Rachel Campbell-Johnston's biographical study of the painter, Samuel Palmer, is excellent: a vivid account of a person and their period and their artistic development and offering.
It paints a compelling picture of an art world coming to professionalism and to a market, inclusive of but beyond patronage. There is a wonderful story of Turner upstaging Constable by adding, in situ, last moment color to his painting at the Royal Academy exhibition. The artists may be in pursuit of beauty but the all too human often intrudes, as does the necessary: the earning of one's keep in diverse ways, deploying myriad stratagems.
The book to paints a vivid picture of the impact of the elderly, impoverished William Blake on the group of young artists that called themselves the 'Shoreham Ancients' of whom Palmer and Edward Calvert were two of the key members and subsequent luminaries. It is incredibly moving to see in his twilight moments of life, racked by several physical afflictions, Blake receive the admiration of the talented young and respond to it so warmly and by imparting shards of wisdom: though each interpreting it to their lights.
If they did not, could not, fully understand him, they loved him and learned from him.
The book's only shortfall, thus far, is to share the limitations of understanding Blake. She admirably conveys the sympathy of the younger artists but half sees Blake through eyes that imagine him if not mad, eccentric, and does not know how to place his visions. Peter Ackroyd, whose admirable biography of Blake, Campbell-Johnston refers to, does the exact opposite - takes Blake at his word, allows his visions to breathe, and recognizes them fully as emblematic clothing of a worked-out metaphysical vision, resting on a path of traditional wisdom.
Here Palmer's biographer does not follow as is aptly demonstrated by her clipped references to Paracelsus, Boehme, and Swedenborg - all of whom Blake absorbed as teaching masters (with varying levels of agreement, argument, and absorption).
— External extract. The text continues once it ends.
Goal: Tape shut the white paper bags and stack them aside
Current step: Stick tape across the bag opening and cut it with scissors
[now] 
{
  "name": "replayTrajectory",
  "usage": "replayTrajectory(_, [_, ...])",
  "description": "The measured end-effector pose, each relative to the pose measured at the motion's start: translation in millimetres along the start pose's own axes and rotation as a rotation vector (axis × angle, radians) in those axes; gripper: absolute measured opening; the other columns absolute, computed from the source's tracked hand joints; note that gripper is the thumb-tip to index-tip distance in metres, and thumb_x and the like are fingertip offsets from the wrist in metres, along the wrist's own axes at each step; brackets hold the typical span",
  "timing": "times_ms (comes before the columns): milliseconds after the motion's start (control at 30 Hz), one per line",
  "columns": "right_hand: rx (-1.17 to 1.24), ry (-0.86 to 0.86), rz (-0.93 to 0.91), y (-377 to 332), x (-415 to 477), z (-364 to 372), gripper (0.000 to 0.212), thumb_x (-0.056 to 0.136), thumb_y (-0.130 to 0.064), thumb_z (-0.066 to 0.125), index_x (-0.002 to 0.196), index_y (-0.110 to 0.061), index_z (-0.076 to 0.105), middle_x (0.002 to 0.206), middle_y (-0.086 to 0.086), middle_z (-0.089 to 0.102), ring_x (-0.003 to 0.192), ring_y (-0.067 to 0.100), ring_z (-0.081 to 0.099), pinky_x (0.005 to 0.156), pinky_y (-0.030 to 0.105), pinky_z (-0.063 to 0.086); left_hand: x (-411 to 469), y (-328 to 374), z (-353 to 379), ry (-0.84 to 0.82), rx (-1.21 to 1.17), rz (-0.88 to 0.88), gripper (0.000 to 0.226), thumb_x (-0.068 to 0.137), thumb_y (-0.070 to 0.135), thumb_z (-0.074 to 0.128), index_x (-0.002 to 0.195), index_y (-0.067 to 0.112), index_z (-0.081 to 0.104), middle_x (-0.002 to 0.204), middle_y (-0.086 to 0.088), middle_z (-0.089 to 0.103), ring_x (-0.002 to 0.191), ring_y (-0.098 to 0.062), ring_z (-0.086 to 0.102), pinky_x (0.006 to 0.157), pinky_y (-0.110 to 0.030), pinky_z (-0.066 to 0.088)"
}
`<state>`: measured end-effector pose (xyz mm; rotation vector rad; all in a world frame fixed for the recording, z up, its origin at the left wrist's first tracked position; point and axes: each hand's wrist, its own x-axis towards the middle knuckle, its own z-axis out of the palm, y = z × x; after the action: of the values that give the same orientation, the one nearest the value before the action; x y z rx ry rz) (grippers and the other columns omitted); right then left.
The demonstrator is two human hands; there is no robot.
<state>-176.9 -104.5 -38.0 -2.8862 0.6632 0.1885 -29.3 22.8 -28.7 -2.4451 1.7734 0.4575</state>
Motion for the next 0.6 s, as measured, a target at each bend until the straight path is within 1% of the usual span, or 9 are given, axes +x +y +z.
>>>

What to do when spiritual seeing - the atmosphere of transcendence - that Palmer painted so well becomes the alternate imagining of perceived reality that Blake invites us to?
The author stays on the boundary, unsure whether or how to enter in - which interestingly is probably what Palmer did too for all his admiration, he lacked the framing knowledge that would have taken his intuition deeper, fleshing it out into an unfolding vision.
Palmer was destined to be periodically exalted but not fashioned anew by what he glimpsed, hallowing, rather than seeing whole.
Yet what intimations of glory he does paint - especially in that time of concentrated withdrawal at Shoreham on and after Blake's death. The wonderful balance, as here, between specific place and time and a world wanting to shapeshift in transfiguration, burst with the light of being seen aright, with doors of perception cleansed.